Blockchain Evolution
Our brief tour of Ethereum's account-based and Cardano's eUTXO models points to a broader narrative on blockchain evolution. Each model presents an unique approach to system state management, reflecting different priorities regarding understandability, scalability, flexibility, and computational efficiency. Ethereum's model offers a familiar, stateful system that aligns well with traditional accounting practices. In contrast, Cardano's eUTXO model introduces a novel framework better suited to network commerce, collaboration, and accounting but is unfamiliar.
However, the intuitive representation of Account-based state changes and alignment with conventional accounting systems makes the account-based balance model a poor foundation for real-world decentralised applications which are inherently shared across a network of agents. Challenges with scalability and sequential processing highlight the need for ongoing innovation and optimisation, as seen in the development of Ethereum 2.0 and other scalability solutions.
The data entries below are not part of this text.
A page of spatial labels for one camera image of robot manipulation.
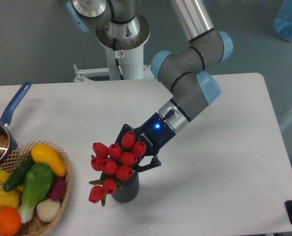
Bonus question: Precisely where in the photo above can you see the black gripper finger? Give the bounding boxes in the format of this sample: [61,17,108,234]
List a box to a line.
[116,124,136,147]
[133,154,162,173]

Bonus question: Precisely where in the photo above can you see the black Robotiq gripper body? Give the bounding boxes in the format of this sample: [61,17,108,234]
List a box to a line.
[134,113,176,156]

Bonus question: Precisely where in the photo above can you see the red tulip bouquet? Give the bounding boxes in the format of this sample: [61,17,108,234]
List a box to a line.
[88,141,146,206]

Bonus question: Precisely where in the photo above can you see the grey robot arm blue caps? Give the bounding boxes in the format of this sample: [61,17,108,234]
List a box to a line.
[66,0,233,172]

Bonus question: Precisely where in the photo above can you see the dark grey ribbed vase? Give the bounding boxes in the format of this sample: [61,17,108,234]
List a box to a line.
[111,171,140,203]

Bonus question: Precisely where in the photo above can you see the purple red onion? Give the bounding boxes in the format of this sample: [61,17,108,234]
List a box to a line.
[49,177,67,200]

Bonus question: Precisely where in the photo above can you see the yellow squash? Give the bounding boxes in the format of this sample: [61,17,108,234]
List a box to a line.
[31,144,67,177]

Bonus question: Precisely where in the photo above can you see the green bok choy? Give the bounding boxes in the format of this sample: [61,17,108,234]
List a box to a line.
[18,163,54,224]

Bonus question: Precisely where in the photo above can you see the woven wicker basket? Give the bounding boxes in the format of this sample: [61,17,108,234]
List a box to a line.
[0,141,72,236]

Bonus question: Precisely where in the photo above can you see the white garlic bulb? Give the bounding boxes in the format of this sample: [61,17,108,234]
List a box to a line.
[36,199,60,222]

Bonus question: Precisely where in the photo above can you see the green cucumber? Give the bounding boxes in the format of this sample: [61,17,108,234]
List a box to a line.
[3,156,35,192]

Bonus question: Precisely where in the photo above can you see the yellow banana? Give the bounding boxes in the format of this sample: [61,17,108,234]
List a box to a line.
[0,168,23,193]

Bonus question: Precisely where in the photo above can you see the yellow bell pepper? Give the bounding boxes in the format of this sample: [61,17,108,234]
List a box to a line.
[0,187,21,210]

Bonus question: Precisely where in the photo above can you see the orange fruit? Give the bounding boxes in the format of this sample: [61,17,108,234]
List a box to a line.
[0,207,22,236]

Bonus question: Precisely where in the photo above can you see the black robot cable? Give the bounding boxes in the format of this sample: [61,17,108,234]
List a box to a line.
[112,38,125,80]

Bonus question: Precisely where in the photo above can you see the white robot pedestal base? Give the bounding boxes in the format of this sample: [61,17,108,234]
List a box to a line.
[74,13,150,82]

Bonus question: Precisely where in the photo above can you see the blue handled saucepan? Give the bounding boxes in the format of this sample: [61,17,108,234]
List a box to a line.
[0,82,31,165]

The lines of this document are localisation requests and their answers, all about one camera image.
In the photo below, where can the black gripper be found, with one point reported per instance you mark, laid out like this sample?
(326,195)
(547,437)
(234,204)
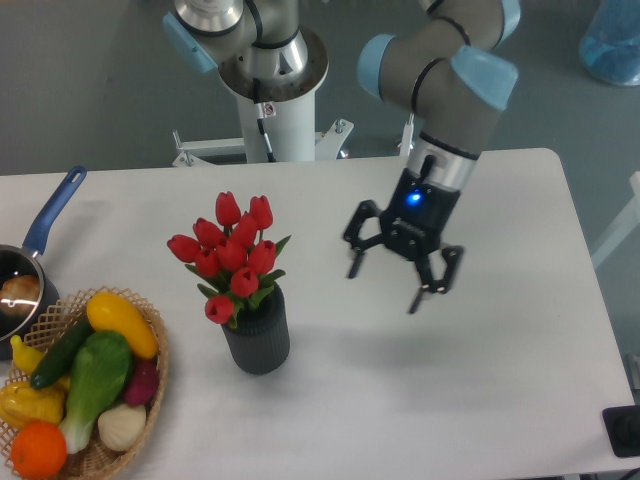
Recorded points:
(420,220)

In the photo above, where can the red tulip bouquet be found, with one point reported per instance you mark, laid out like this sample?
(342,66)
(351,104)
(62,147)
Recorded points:
(233,258)

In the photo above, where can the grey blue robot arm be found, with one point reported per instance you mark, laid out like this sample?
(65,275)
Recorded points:
(445,74)

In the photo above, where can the dark grey ribbed vase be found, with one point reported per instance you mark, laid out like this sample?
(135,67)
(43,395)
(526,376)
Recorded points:
(260,343)

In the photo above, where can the blue plastic bag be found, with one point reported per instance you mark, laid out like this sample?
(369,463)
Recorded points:
(609,49)

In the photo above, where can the black device at edge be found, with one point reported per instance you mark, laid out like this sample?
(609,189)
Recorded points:
(622,426)

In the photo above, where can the purple red radish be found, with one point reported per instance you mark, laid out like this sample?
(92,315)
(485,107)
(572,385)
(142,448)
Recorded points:
(142,385)

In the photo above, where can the yellow squash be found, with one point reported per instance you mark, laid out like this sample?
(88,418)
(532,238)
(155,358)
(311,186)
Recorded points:
(107,311)

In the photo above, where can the green bok choy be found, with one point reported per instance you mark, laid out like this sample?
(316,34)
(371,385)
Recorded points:
(98,374)

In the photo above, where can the white garlic bulb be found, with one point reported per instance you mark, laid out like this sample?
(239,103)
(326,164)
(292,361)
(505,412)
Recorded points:
(120,427)

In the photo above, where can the dark green cucumber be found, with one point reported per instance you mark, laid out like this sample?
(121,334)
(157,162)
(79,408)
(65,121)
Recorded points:
(58,360)

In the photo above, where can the bread roll in pan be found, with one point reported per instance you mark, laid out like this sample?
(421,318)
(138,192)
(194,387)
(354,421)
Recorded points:
(19,296)

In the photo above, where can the yellow banana pepper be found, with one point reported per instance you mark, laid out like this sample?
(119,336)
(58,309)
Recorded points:
(25,357)

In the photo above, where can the small yellow pumpkin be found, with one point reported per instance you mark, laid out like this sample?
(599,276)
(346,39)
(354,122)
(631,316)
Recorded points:
(22,405)

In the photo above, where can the orange fruit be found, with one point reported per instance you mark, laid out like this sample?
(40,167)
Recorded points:
(38,451)

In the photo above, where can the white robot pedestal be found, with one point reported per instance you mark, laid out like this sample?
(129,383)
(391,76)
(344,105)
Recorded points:
(275,94)

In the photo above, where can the white frame at right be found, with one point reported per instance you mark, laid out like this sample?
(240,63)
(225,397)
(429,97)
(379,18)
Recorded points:
(625,222)

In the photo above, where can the blue handled saucepan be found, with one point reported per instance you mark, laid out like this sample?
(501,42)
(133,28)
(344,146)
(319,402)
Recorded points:
(24,259)
Conversely, the eUTXO model's emphasis on transaction independence, parallel processing, and the ability to embed multi-variant complex logic within transactions offers a different vision for the future of decentralised applications, accounting systems and finance. It is, like REA, a network native model of accounting. The potential to facilitate advanced token engineering and scalable dApps positions it as a driver of real-world blockchain innovation, paving the way for new applications and use cases. As technology evolves, these models' continued exploration and refinement will be crucial in unlocking Blockchains' full potential. Token Engineering practice should be extended to include a broader understanding of REA (and Triple-Entry accounting generally) and the eUTXO in the design of token systems and micro-economies.